* Work request *
After finding the line with "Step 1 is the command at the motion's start" in the data below, set down exactly each line through the one with "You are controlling", inclusive, and stop there.
----- Supplied data
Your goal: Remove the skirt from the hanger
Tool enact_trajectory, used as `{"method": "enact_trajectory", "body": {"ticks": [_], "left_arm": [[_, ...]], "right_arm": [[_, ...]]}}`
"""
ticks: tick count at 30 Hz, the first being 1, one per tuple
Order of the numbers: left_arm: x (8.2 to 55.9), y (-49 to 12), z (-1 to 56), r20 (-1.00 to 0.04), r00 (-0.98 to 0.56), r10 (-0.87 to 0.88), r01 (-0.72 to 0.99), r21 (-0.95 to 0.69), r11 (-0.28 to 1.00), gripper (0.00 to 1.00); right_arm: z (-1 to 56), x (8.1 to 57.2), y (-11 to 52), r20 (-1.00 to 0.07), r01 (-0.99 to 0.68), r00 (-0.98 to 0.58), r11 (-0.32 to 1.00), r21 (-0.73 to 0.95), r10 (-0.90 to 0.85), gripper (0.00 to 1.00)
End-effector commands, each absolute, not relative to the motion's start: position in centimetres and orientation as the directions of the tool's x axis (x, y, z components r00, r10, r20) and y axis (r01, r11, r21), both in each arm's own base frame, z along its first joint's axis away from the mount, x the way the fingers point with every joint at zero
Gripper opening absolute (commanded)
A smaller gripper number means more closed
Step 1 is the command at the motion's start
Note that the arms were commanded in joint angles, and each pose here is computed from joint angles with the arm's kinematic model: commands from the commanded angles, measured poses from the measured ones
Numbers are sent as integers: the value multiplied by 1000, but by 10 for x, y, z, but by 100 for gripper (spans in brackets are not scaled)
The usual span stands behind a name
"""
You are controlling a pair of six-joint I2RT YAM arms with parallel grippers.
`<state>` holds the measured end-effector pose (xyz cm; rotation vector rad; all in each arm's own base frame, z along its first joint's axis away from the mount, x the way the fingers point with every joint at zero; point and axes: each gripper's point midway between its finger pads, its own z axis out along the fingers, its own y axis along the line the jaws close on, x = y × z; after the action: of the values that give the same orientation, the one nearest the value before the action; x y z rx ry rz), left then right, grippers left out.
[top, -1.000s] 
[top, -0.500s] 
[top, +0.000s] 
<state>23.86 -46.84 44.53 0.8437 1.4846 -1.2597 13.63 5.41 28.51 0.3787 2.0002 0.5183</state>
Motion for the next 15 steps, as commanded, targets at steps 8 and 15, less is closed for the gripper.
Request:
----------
* Response for this exercise *
Step 1 is the command at the motion's start
Note that the arms were commanded in joint angles, and each pose here is computed from joint angles with the arm's kinematic model: commands from the commanded angles, measured poses from the measured ones
Numbers are sent as integers: the value multiplied by 1000, but by 10 for x, y, z, but by 100 for gripper (spans in brackets are not scaled)
The usual span stands behind a name
"""
You are controlling a pair of six-joint I2RT YAM arms with parallel grippers.

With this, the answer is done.